TASK OBJECTIVE: Where a line looks odd, keep it as it is and transcribe all the material.

(THE INPUT begins)

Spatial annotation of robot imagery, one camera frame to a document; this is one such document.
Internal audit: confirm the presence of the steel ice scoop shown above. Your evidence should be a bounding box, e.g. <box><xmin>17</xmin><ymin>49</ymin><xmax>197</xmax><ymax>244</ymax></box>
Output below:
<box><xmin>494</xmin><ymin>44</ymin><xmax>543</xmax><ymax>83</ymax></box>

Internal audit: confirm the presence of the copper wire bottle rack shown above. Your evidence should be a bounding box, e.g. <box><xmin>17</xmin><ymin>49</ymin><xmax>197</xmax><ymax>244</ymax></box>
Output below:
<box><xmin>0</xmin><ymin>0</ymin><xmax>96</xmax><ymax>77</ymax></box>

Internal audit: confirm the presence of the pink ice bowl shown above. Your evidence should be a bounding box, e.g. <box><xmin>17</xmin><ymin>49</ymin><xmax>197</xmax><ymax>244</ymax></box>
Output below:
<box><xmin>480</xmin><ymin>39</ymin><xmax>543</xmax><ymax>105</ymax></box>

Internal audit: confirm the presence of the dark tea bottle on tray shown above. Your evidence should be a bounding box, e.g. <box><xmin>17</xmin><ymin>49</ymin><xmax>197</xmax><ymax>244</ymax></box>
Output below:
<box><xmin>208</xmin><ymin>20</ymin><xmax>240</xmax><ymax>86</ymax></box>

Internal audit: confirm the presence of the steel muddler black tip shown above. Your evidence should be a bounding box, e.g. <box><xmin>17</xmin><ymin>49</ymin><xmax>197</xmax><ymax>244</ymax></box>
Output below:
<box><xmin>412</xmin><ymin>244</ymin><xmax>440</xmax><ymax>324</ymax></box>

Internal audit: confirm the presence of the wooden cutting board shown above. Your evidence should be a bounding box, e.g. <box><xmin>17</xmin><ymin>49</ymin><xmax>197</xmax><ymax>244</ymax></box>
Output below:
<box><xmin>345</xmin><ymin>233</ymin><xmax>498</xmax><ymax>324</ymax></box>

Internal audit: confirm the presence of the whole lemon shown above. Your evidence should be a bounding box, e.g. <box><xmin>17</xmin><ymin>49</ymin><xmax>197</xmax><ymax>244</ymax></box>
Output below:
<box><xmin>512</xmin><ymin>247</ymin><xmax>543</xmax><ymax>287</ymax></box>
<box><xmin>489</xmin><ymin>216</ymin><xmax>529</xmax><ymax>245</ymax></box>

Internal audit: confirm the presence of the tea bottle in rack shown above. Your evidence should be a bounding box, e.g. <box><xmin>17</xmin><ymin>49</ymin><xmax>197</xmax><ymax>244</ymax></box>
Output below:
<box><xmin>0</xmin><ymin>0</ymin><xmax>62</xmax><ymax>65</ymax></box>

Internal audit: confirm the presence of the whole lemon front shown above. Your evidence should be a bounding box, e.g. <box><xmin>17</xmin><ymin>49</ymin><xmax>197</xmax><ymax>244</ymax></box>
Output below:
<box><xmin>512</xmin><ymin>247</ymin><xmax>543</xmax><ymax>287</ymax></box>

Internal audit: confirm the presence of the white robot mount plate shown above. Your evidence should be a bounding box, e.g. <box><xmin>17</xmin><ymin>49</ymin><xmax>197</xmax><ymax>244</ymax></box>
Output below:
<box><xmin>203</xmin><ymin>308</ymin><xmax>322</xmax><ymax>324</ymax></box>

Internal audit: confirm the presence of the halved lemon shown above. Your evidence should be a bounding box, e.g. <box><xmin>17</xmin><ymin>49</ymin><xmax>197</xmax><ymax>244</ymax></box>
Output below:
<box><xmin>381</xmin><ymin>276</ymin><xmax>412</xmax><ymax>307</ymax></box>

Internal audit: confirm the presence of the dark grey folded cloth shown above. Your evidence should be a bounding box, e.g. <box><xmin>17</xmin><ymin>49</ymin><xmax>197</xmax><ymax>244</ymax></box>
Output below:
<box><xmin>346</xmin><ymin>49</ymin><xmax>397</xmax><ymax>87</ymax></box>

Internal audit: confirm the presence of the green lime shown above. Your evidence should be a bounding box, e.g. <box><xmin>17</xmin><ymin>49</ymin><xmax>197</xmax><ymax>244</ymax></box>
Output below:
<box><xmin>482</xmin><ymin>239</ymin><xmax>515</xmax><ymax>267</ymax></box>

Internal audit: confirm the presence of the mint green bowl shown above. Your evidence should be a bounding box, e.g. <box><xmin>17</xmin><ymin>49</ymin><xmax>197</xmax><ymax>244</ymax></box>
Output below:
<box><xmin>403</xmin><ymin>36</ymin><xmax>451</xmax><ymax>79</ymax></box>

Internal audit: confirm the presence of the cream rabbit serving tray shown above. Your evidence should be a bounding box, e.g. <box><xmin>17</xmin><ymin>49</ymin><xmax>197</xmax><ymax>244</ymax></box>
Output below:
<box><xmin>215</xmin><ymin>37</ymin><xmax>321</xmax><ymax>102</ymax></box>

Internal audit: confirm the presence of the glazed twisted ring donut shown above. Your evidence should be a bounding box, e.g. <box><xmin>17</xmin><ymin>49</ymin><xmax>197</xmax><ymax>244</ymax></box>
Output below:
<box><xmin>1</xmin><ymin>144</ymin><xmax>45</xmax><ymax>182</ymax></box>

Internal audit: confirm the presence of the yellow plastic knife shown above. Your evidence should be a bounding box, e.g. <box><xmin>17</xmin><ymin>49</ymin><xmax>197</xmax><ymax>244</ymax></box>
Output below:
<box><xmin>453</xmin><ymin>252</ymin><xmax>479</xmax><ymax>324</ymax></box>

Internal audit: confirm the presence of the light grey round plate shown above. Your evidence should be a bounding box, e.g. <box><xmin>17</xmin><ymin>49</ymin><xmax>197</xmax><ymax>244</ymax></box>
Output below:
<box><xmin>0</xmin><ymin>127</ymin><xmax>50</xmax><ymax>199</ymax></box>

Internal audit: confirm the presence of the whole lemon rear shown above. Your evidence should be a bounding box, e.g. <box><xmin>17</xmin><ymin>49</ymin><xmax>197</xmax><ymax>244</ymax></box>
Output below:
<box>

(THE INPUT ends)

ANSWER AREA:
Spatial annotation of robot imagery, one camera frame to a document; this is one such document.
Internal audit: confirm the presence of the steel ice scoop shown above. Your evidence should be a bounding box, e.g. <box><xmin>17</xmin><ymin>49</ymin><xmax>197</xmax><ymax>244</ymax></box>
Output below:
<box><xmin>494</xmin><ymin>44</ymin><xmax>543</xmax><ymax>83</ymax></box>

Internal audit: confirm the presence of the copper wire bottle rack shown above. Your evidence should be a bounding box, e.g. <box><xmin>17</xmin><ymin>49</ymin><xmax>197</xmax><ymax>244</ymax></box>
Output below:
<box><xmin>0</xmin><ymin>0</ymin><xmax>96</xmax><ymax>77</ymax></box>

Internal audit: confirm the presence of the pink ice bowl shown above. Your evidence should be a bounding box, e.g. <box><xmin>17</xmin><ymin>49</ymin><xmax>197</xmax><ymax>244</ymax></box>
Output below:
<box><xmin>480</xmin><ymin>39</ymin><xmax>543</xmax><ymax>105</ymax></box>

Internal audit: confirm the presence of the dark tea bottle on tray shown above. Your evidence should be a bounding box, e.g. <box><xmin>17</xmin><ymin>49</ymin><xmax>197</xmax><ymax>244</ymax></box>
Output below:
<box><xmin>208</xmin><ymin>20</ymin><xmax>240</xmax><ymax>86</ymax></box>

Internal audit: confirm the presence of the steel muddler black tip shown above. Your evidence should be a bounding box, e.g. <box><xmin>17</xmin><ymin>49</ymin><xmax>197</xmax><ymax>244</ymax></box>
Output below:
<box><xmin>412</xmin><ymin>244</ymin><xmax>440</xmax><ymax>324</ymax></box>

Internal audit: confirm the presence of the wooden cutting board shown above. Your evidence should be a bounding box, e.g. <box><xmin>17</xmin><ymin>49</ymin><xmax>197</xmax><ymax>244</ymax></box>
Output below:
<box><xmin>345</xmin><ymin>233</ymin><xmax>498</xmax><ymax>324</ymax></box>

Internal audit: confirm the presence of the whole lemon shown above. Your evidence should be a bounding box, e.g. <box><xmin>17</xmin><ymin>49</ymin><xmax>197</xmax><ymax>244</ymax></box>
Output below:
<box><xmin>512</xmin><ymin>247</ymin><xmax>543</xmax><ymax>287</ymax></box>
<box><xmin>489</xmin><ymin>216</ymin><xmax>529</xmax><ymax>245</ymax></box>

Internal audit: confirm the presence of the tea bottle in rack shown above. Your evidence should be a bounding box, e.g. <box><xmin>17</xmin><ymin>49</ymin><xmax>197</xmax><ymax>244</ymax></box>
Output below:
<box><xmin>0</xmin><ymin>0</ymin><xmax>62</xmax><ymax>65</ymax></box>

Internal audit: confirm the presence of the whole lemon front shown above. Your evidence should be a bounding box, e.g. <box><xmin>17</xmin><ymin>49</ymin><xmax>197</xmax><ymax>244</ymax></box>
Output below:
<box><xmin>512</xmin><ymin>247</ymin><xmax>543</xmax><ymax>287</ymax></box>

Internal audit: confirm the presence of the white robot mount plate shown above. Your evidence should be a bounding box, e.g. <box><xmin>17</xmin><ymin>49</ymin><xmax>197</xmax><ymax>244</ymax></box>
Output below:
<box><xmin>203</xmin><ymin>308</ymin><xmax>322</xmax><ymax>324</ymax></box>

Internal audit: confirm the presence of the halved lemon shown above. Your evidence should be a bounding box, e.g. <box><xmin>17</xmin><ymin>49</ymin><xmax>197</xmax><ymax>244</ymax></box>
Output below:
<box><xmin>381</xmin><ymin>276</ymin><xmax>412</xmax><ymax>307</ymax></box>

Internal audit: confirm the presence of the dark grey folded cloth shown above. Your evidence should be a bounding box, e.g. <box><xmin>17</xmin><ymin>49</ymin><xmax>197</xmax><ymax>244</ymax></box>
Output below:
<box><xmin>346</xmin><ymin>49</ymin><xmax>397</xmax><ymax>87</ymax></box>

Internal audit: confirm the presence of the green lime shown above. Your evidence should be a bounding box, e.g. <box><xmin>17</xmin><ymin>49</ymin><xmax>197</xmax><ymax>244</ymax></box>
Output below:
<box><xmin>482</xmin><ymin>239</ymin><xmax>515</xmax><ymax>267</ymax></box>

Internal audit: confirm the presence of the mint green bowl shown above. Your evidence should be a bounding box, e.g. <box><xmin>17</xmin><ymin>49</ymin><xmax>197</xmax><ymax>244</ymax></box>
Output below:
<box><xmin>403</xmin><ymin>36</ymin><xmax>451</xmax><ymax>79</ymax></box>

Internal audit: confirm the presence of the cream rabbit serving tray shown above. Your evidence should be a bounding box, e.g. <box><xmin>17</xmin><ymin>49</ymin><xmax>197</xmax><ymax>244</ymax></box>
Output below:
<box><xmin>215</xmin><ymin>37</ymin><xmax>321</xmax><ymax>102</ymax></box>

Internal audit: confirm the presence of the glazed twisted ring donut shown above. Your evidence should be a bounding box, e.g. <box><xmin>17</xmin><ymin>49</ymin><xmax>197</xmax><ymax>244</ymax></box>
Output below:
<box><xmin>1</xmin><ymin>144</ymin><xmax>45</xmax><ymax>182</ymax></box>

Internal audit: confirm the presence of the yellow plastic knife shown above. Your evidence should be a bounding box, e.g. <box><xmin>17</xmin><ymin>49</ymin><xmax>197</xmax><ymax>244</ymax></box>
Output below:
<box><xmin>453</xmin><ymin>252</ymin><xmax>479</xmax><ymax>324</ymax></box>

Internal audit: confirm the presence of the light grey round plate shown above. Your evidence should be a bounding box, e.g. <box><xmin>17</xmin><ymin>49</ymin><xmax>197</xmax><ymax>244</ymax></box>
Output below:
<box><xmin>0</xmin><ymin>127</ymin><xmax>50</xmax><ymax>199</ymax></box>

Internal audit: confirm the presence of the whole lemon rear shown above. Your evidence should be a bounding box, e.g. <box><xmin>17</xmin><ymin>49</ymin><xmax>197</xmax><ymax>244</ymax></box>
Output below:
<box>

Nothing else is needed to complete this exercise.